(REQUIRED WORK)
Each line of the listing, apart from the pictures, is to be printed exactly.

++++++++++++++++++++

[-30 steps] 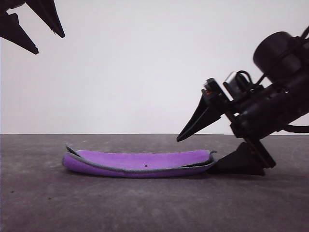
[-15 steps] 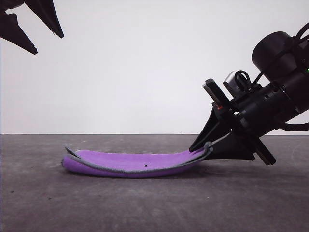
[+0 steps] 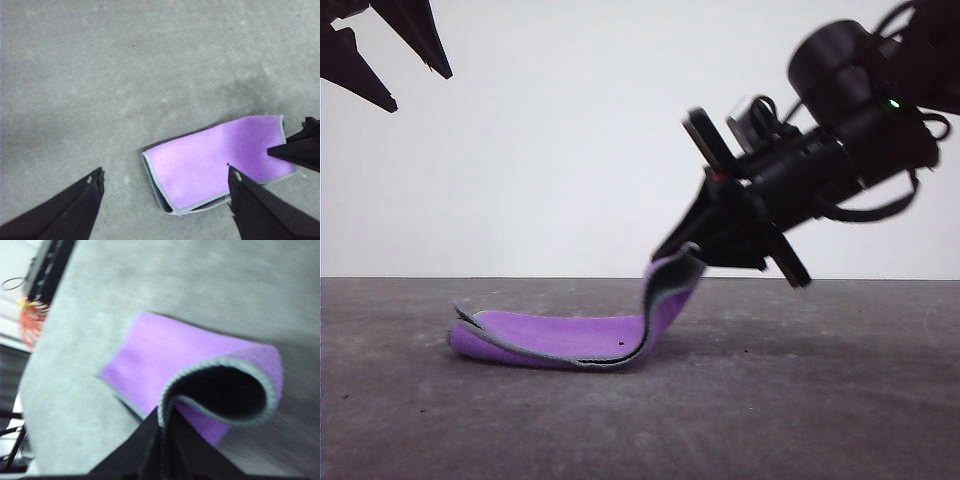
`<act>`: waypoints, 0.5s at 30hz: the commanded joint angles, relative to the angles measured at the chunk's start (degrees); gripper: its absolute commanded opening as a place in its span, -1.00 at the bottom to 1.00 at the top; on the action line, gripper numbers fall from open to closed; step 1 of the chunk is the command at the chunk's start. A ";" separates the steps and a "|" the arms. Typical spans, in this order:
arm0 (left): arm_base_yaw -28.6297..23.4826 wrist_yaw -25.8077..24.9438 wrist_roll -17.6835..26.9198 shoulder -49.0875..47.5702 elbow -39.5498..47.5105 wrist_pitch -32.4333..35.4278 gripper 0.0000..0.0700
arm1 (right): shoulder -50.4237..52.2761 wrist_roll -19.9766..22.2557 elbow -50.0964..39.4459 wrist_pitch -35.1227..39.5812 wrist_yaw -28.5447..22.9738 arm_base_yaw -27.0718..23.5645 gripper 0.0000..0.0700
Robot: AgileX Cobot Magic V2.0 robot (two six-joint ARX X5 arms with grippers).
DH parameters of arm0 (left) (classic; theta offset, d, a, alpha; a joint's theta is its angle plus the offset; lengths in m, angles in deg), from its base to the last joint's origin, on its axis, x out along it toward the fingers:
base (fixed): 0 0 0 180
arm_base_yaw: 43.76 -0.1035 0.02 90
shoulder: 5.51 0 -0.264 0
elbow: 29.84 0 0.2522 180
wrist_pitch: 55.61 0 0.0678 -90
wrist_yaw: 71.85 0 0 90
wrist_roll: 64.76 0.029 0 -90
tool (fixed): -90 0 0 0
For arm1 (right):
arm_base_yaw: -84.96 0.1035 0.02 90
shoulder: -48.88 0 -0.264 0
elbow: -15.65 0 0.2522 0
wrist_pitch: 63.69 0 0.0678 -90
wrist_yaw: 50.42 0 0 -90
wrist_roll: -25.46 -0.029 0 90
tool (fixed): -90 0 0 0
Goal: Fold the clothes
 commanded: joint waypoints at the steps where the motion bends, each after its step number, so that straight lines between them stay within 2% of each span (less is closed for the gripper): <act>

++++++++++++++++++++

(YOUR SOLUTION)
[-30 steps] 
[-15 steps] 
[+0 steps] 
`<act>`: waypoints, 0.5s at 30hz: the commanded joint angles, relative to the angles measured at the chunk's start (degrees); gripper: its absolute commanded opening as a place in its span, -1.00 at the bottom to 1.00 at the top; on the action line, gripper numbers fall from open to closed; step 1 of the chunk is the command at the chunk's start. A ";" separates the steps and a "|" the arms. Typical spans, in this order:
arm0 (left): arm_base_yaw -28.6297..23.4826 wrist_yaw -25.8077..24.9438 wrist_roll -17.6835..26.9198 shoulder -49.0875..47.5702 elbow -39.5498..47.5105 wrist_pitch -32.4333..35.4278 gripper 0.0000..0.0700
arm1 (right): shoulder -50.4237..52.2761 wrist_roll -19.9766..22.2557 elbow -50.0964..39.4459 wrist_pitch -35.1227..39.5812 wrist_yaw -28.5447..22.9738 arm_base_yaw -27.0718..23.5645 gripper 0.0000..0.0700
Robot: AgileX Cobot Magic V2.0 robot (two six-joint ARX X5 arms with grippers).
DH parameters of arm0 (left) (classic; theta offset, d, a, alpha; a joint's theta is its angle plus the offset; lengths in m, angles in deg), from its base to the last joint's origin, on its axis, x out along it toward the fingers:
base (fixed): 0 0 0 180
arm_base_yaw: 43.76 -0.1035 0.02 90
shoulder: 5.51 0 -0.264 0
elbow: 29.84 0 0.2522 180
wrist_pitch: 55.61 0 0.0678 -90
wrist_yaw: 71.85 0 0 90
wrist_roll: 64.76 0.029 0 -90
tool (fixed): -90 0 0 0
For arm1 (right):
arm_base_yaw: -84.96 0.1035 0.02 90
shoulder: -48.88 0 -0.264 0
elbow: -15.65 0 0.2522 0
wrist_pitch: 63.69 0 0.0678 -90
wrist_yaw: 50.42 0 0 -90
wrist_roll: -25.46 -0.029 0 90
tool (fixed): -90 0 0 0
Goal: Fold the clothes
 commanded: joint waypoints at the steps where the motion bends, each after its step number, so that straight lines between them stay within 2% of each span (less is closed for the gripper): <act>

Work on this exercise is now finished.